Using the listing that follows, report how many lines include the word "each", and add no other words.

..........

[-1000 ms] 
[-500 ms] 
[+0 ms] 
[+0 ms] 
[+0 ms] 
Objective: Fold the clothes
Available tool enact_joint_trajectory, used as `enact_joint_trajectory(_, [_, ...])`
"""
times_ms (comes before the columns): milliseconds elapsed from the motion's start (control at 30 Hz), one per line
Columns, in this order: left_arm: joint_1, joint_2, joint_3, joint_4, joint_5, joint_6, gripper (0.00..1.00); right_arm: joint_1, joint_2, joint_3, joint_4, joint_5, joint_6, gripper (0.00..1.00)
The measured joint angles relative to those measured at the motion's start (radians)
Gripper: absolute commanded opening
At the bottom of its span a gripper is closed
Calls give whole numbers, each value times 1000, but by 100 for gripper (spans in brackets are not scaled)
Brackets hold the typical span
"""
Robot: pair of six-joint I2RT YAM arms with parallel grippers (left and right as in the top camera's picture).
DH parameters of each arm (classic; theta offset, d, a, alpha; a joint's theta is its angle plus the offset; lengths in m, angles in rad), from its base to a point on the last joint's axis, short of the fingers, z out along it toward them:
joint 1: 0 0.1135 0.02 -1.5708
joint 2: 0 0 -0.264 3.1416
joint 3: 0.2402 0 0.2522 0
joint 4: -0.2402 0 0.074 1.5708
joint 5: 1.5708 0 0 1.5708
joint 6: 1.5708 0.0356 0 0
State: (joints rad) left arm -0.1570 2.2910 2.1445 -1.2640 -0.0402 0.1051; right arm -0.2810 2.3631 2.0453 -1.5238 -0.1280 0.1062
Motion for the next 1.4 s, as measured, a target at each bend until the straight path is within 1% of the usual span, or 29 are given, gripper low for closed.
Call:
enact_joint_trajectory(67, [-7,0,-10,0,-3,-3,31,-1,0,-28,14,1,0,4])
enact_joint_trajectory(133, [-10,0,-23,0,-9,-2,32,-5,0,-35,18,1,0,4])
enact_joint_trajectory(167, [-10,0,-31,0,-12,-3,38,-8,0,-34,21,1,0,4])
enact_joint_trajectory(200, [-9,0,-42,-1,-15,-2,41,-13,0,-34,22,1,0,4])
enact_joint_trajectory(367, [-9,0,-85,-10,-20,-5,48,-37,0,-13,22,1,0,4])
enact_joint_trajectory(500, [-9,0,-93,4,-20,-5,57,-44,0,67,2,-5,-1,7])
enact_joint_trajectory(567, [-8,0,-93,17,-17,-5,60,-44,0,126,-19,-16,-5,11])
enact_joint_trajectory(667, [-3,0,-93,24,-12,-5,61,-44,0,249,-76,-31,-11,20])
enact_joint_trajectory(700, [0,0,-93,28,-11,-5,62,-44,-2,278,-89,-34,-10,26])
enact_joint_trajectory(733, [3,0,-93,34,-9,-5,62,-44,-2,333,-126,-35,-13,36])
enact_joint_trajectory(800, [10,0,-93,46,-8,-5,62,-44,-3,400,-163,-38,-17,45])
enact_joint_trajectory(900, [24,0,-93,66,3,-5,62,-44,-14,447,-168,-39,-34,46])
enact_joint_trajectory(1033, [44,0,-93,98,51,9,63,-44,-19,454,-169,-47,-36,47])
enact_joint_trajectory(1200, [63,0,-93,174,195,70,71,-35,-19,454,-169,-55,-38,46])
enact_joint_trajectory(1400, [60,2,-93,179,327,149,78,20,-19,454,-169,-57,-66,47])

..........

### Output for this exercise
3